I like stories where characters wear suits.
Since I like suits so much, I realized that I should just wear one.
The result has been overwhelmingly positive. Everyone loves it: friends, strangers, dance partners, bartenders. It makes them feel like they're in a Kingsmen film. Even teenage delinquents and homeless beggars love it. The only group that gives me hateful looks is the radical socialists.
- The first time I go somewhere wearing a suit, people ask me why I'm wearing a suit.
- The second time, nobody asks.
- After that, if I stop wearing a suit, people ask why I'm not wearing a suit.
If you wear a suit in a casual culture, people will ask "Why are you wearing a suit?" This might seem to imply that you shouldn't wear a suit. Does it? It's complicated. Questions like this one follow the Copenhagen interpretation of social standards; their meaning is defined retroactively.
- If you respond with anything other than quiet self-assuredness, then people pick up on the incoherence. This will probably happen the first time you wear a suit just because you want to.
- If your subtle mannerisms and other contextual clues imply that you should be wearing a suit, then not only is it acceptable for you to wear a suit—it's appropriate. Why wouldn't you be wearing a suit? Suits are awesome and so are you.
There are correct and incorrect answers to the question, "Why are you wearing a suit?" After experimenting with several different answers, I notice that other people respond well to, "I like to, and I think it makes me look good." You have my permission to steal this answer for yourself. This answer is good for multiple reasons:
- It communicates that I'm not wearing a suit because I have to for my job.

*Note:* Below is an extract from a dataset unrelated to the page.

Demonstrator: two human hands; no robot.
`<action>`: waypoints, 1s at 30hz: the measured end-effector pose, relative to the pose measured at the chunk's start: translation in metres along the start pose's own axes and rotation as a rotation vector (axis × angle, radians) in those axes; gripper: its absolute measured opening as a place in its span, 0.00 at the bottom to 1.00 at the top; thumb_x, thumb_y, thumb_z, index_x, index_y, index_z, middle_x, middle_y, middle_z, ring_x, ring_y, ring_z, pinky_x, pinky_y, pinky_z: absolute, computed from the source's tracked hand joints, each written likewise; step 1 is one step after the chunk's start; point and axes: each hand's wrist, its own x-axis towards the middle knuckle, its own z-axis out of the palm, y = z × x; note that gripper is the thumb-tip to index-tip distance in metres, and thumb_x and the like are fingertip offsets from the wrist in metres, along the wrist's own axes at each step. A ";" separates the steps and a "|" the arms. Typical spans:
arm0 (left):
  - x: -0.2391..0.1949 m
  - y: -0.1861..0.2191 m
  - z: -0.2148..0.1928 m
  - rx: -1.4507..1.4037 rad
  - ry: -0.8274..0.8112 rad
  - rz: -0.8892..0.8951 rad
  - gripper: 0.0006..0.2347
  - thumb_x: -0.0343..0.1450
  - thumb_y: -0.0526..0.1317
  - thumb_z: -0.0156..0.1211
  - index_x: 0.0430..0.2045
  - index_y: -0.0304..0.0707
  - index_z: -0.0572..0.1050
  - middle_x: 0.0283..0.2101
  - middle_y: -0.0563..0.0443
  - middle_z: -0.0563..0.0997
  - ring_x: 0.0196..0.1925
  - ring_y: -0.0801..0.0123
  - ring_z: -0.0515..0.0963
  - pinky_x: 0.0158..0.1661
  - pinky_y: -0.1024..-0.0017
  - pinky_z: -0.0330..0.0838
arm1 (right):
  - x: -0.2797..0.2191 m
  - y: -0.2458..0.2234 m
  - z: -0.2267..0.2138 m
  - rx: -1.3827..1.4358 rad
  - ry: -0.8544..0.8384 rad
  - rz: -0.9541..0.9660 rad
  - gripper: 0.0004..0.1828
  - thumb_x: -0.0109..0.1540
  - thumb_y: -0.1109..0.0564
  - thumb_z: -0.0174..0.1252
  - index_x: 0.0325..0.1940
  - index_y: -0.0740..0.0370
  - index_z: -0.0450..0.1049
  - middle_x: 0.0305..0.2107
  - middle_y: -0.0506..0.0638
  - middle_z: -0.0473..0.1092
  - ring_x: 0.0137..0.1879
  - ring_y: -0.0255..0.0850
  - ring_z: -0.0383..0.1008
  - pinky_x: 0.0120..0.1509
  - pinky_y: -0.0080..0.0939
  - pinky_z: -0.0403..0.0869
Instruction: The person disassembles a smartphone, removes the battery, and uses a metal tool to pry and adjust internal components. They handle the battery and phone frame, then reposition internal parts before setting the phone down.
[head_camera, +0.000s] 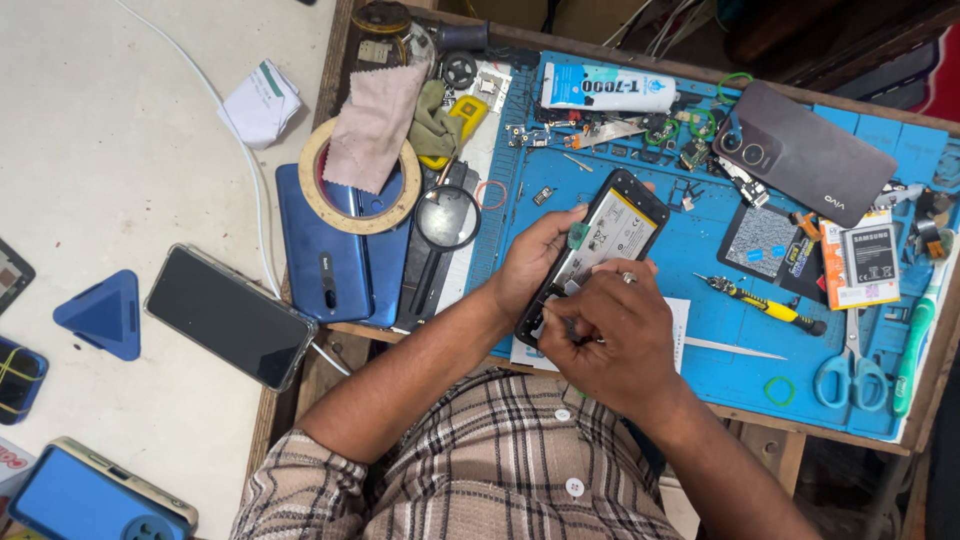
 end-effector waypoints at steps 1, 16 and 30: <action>0.001 0.000 -0.002 0.009 0.020 -0.006 0.23 0.81 0.50 0.37 0.54 0.27 0.73 0.47 0.40 0.82 0.47 0.62 0.83 0.52 0.68 0.78 | 0.001 0.001 0.000 0.006 -0.001 -0.004 0.08 0.53 0.63 0.67 0.31 0.57 0.75 0.18 0.45 0.61 0.27 0.42 0.67 0.54 0.50 0.73; -0.003 0.000 -0.001 -0.060 -0.074 -0.004 0.22 0.84 0.50 0.39 0.53 0.26 0.74 0.45 0.40 0.82 0.44 0.61 0.83 0.48 0.67 0.78 | 0.008 0.010 -0.001 0.006 0.025 0.052 0.08 0.55 0.64 0.68 0.30 0.57 0.73 0.18 0.44 0.62 0.29 0.41 0.69 0.55 0.45 0.72; -0.003 -0.001 0.000 0.013 -0.003 0.004 0.23 0.82 0.51 0.37 0.52 0.27 0.74 0.43 0.42 0.82 0.43 0.63 0.83 0.47 0.69 0.78 | 0.009 0.010 0.000 0.000 0.013 0.091 0.07 0.54 0.65 0.66 0.29 0.58 0.74 0.16 0.44 0.61 0.23 0.37 0.65 0.57 0.44 0.74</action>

- It implies that I don't care if anyone else wears a suit. This puts other people at ease.
- An ironed, well-fitted suit does look good.

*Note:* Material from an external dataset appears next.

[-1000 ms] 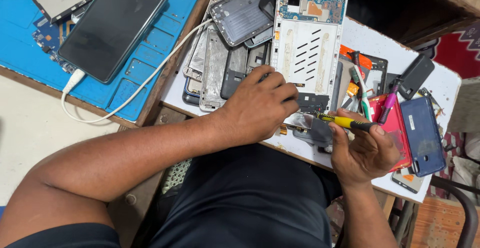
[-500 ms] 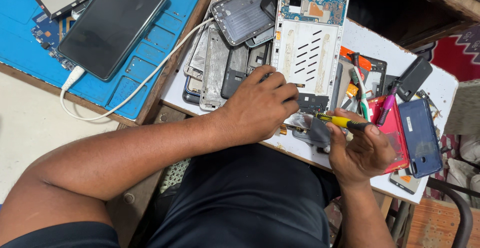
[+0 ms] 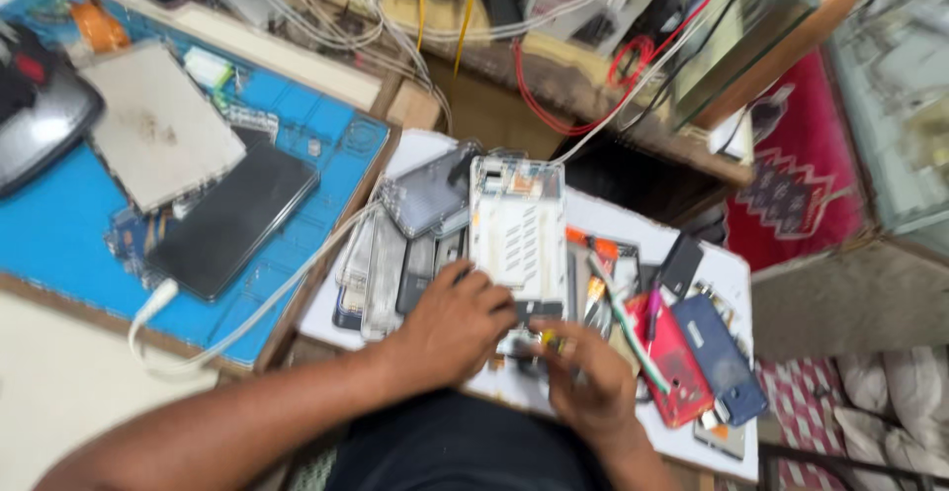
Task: The person uses a screwdriver to remove screws from a disassembled mobile phone chassis on a cluttered workbench. They handle the phone frame and internal components, then continue unscrewing parts while other phone parts and tools are visible nearby.
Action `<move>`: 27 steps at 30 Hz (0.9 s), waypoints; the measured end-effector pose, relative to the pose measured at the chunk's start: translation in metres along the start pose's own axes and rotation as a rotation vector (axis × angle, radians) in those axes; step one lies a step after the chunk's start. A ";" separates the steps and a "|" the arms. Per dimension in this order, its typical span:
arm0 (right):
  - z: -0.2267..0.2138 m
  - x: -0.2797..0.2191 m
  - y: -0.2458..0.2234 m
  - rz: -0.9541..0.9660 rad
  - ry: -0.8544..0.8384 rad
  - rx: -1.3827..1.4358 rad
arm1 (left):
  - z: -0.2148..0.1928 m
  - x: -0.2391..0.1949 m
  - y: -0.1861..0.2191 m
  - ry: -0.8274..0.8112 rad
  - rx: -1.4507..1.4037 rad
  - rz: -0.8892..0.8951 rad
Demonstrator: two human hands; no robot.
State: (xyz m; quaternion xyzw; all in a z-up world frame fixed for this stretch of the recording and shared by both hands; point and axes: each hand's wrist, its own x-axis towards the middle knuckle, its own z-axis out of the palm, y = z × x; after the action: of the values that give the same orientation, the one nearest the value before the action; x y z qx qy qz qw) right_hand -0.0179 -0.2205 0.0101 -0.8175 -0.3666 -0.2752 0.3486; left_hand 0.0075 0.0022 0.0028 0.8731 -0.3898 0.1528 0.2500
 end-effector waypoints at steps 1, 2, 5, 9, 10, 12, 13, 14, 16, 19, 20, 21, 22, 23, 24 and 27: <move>-0.001 -0.006 -0.001 -0.034 0.033 -0.046 | 0.001 -0.003 0.001 0.007 -0.007 0.011; -0.001 -0.010 0.002 -0.067 0.067 -0.093 | 0.004 -0.004 0.000 0.013 -0.013 0.023; -0.006 -0.020 0.006 0.065 0.052 0.021 | 0.014 -0.009 -0.001 0.027 -0.039 0.014; -0.011 -0.005 0.003 0.110 0.021 0.062 | 0.011 -0.004 -0.003 0.034 -0.038 0.019; -0.013 -0.002 0.000 0.145 0.038 -0.018 | 0.010 -0.003 -0.001 0.019 -0.047 0.010; -0.019 -0.003 -0.007 0.127 0.043 -0.078 | 0.008 -0.005 0.005 -0.015 -0.065 -0.004; -0.020 -0.001 -0.005 0.069 0.027 -0.059 | 0.007 -0.002 0.003 -0.005 -0.055 0.005; -0.020 0.001 0.000 0.011 0.009 -0.039 | 0.007 0.000 0.000 0.005 -0.046 0.015; -0.020 -0.005 0.005 0.068 -0.008 0.036 | 0.010 0.001 -0.001 0.011 -0.046 0.014; -0.017 -0.019 0.010 0.282 -0.075 -0.060 | 0.015 -0.003 -0.001 -0.005 -0.064 -0.008; -0.016 -0.022 0.010 0.374 -0.106 -0.128 | 0.015 -0.004 0.000 -0.012 -0.072 -0.015; -0.016 -0.022 0.010 0.267 -0.089 -0.058 | 0.016 -0.004 0.000 -0.016 -0.079 -0.023; -0.017 -0.020 0.011 0.161 -0.072 0.012 | 0.015 -0.003 -0.001 -0.015 -0.072 -0.020; -0.018 -0.016 0.010 0.054 -0.056 0.080 | 0.014 -0.002 -0.001 -0.013 -0.066 -0.015; -0.020 -0.010 0.009 0.095 -0.057 0.001 | 0.013 -0.001 -0.001 -0.012 -0.059 -0.011; -0.024 0.005 -0.003 0.141 -0.039 -0.120 | 0.011 -0.001 0.002 -0.007 -0.048 -0.016</move>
State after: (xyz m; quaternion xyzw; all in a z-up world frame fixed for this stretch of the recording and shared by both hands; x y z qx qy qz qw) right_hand -0.0216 -0.2352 0.0291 -0.8659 -0.2975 -0.2557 0.3102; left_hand 0.0067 -0.0044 -0.0061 0.8704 -0.3874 0.1383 0.2705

I wouldn't wear a suit everywhere. I live on the West Coast of the USA, which is very casual. That makes wearing a suit a fashion statement. If I wore a suit in Japan, then it wouldn't look like I'm making a fashion statement. It would look like I just got off of work and didn't have time to change.
I don't wear a suit to work. If I did, then it wouldn't be fun to wear one casually. In this way, wearing a suit helps create work-life separation for me.
If you're wearing a suit, then don't comment on anyone else's clothes (unless they compliment you first). This is the reverse of normal social advice. Normally, complimenting other people's clothes makes for a general-purpose icebreaker. However, if you're wearing a suit, then drawing attention to others' appearances just draws attention to yours, which is counterproductive.
That's because if you wear a suit in a casual culture, then you want to be sending the subconscious message It's no big deal that I'm wearing a suit. I'm just the kind of person who wears a suit.
You can also just wear a blazer if you don't want to go full Makima. A friend of mine did that and I liked it. So I copied it. But alas I've grown bigger-boned since I stopped cycling for a while after my car-accident. So my Soon I'll crush my skeleton down to a reasonable size, and my blazer will fit once more.
Side note, but what do you make of Chainsaw Man 2? I'm pretty disappointed by it all round, but you notice unusual features of the world relative to me, so maybe you see something good in it that I don't.
Denji is indeed a caricature of himself, both diagetically and metaphorically. I believe this is a deliberate metatextual self-reference to how popular Chainsaw Man has gotten in the real world.